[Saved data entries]
----

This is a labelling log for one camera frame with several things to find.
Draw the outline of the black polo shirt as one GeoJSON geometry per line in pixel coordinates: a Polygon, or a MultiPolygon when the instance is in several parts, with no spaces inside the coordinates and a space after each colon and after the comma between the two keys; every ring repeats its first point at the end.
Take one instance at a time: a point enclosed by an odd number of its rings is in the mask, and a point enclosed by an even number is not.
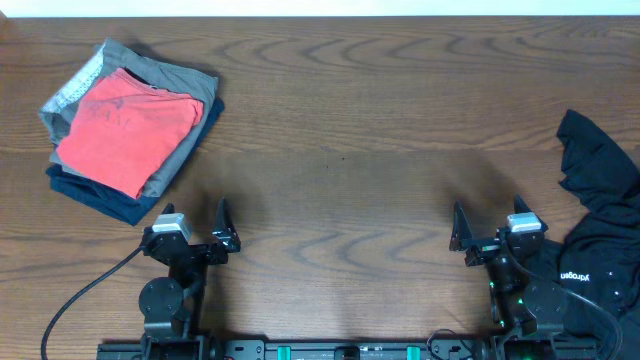
{"type": "Polygon", "coordinates": [[[639,356],[639,170],[594,122],[566,112],[557,131],[564,146],[560,185],[587,215],[563,243],[547,241],[527,267],[576,293],[565,330],[598,340],[606,357],[616,343],[610,313],[619,322],[621,359],[639,356]]]}

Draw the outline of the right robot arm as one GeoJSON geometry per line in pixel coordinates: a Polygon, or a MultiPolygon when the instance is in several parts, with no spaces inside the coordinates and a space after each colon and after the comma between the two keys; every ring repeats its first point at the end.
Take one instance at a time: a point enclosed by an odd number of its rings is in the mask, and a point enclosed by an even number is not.
{"type": "Polygon", "coordinates": [[[564,330],[567,295],[560,286],[525,268],[542,248],[548,226],[520,197],[514,213],[493,236],[476,238],[460,203],[453,208],[449,250],[489,276],[491,316],[501,331],[468,346],[474,359],[535,359],[554,354],[553,337],[564,330]]]}

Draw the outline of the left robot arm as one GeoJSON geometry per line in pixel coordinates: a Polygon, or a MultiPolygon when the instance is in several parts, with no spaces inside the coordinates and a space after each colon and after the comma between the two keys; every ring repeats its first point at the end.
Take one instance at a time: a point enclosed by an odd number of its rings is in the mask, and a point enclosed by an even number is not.
{"type": "Polygon", "coordinates": [[[241,241],[231,219],[228,202],[218,203],[213,240],[191,244],[186,216],[169,204],[155,222],[144,229],[141,252],[169,268],[165,277],[149,281],[139,295],[144,316],[144,359],[222,359],[215,338],[199,329],[207,285],[207,270],[224,265],[241,241]]]}

----

== Instructions to follow ==
Quote all of the entries word for word, omitting any pictures.

== Solution below ==
This is a labelling log for one camera frame with several things to find.
Draw the outline of the black polo shirt as one GeoJSON geometry per line in pixel coordinates: a Polygon, or a MultiPolygon when the instance is in several parts, with no spaces inside the coordinates and a space after each colon and after the comma between the two keys; every ring repeats its first point at the end.
Take one instance at a time: a point enclosed by an odd number of its rings is in the mask, and a point enclosed by an even number is not.
{"type": "Polygon", "coordinates": [[[639,356],[639,170],[594,122],[566,112],[557,131],[564,146],[560,185],[587,215],[563,243],[547,241],[527,267],[576,293],[565,330],[598,340],[606,357],[616,343],[610,313],[619,322],[621,359],[639,356]]]}

Draw the outline of the right robot arm as one GeoJSON geometry per line in pixel coordinates: a Polygon, or a MultiPolygon when the instance is in several parts, with no spaces inside the coordinates and a space after each colon and after the comma between the two keys; every ring repeats its first point at the end.
Take one instance at a time: a point enclosed by an odd number of its rings is in the mask, and a point enclosed by an even number is not.
{"type": "Polygon", "coordinates": [[[564,330],[567,295],[560,286],[525,268],[542,248],[548,226],[520,197],[514,213],[493,236],[476,238],[460,203],[453,208],[449,250],[489,276],[491,316],[501,331],[468,346],[474,359],[535,359],[554,354],[553,337],[564,330]]]}

Draw the outline of the left robot arm as one GeoJSON geometry per line in pixel coordinates: a Polygon, or a MultiPolygon when the instance is in several parts, with no spaces inside the coordinates and a space after each colon and after the comma between the two keys; every ring repeats its first point at the end.
Take one instance at a time: a point enclosed by an odd number of its rings is in the mask, and a point enclosed by an even number is not.
{"type": "Polygon", "coordinates": [[[241,241],[231,219],[228,202],[218,203],[213,240],[191,244],[186,216],[169,204],[155,222],[144,229],[141,252],[169,268],[165,277],[149,281],[139,295],[144,316],[144,359],[222,359],[215,338],[199,329],[207,285],[207,270],[224,265],[241,241]]]}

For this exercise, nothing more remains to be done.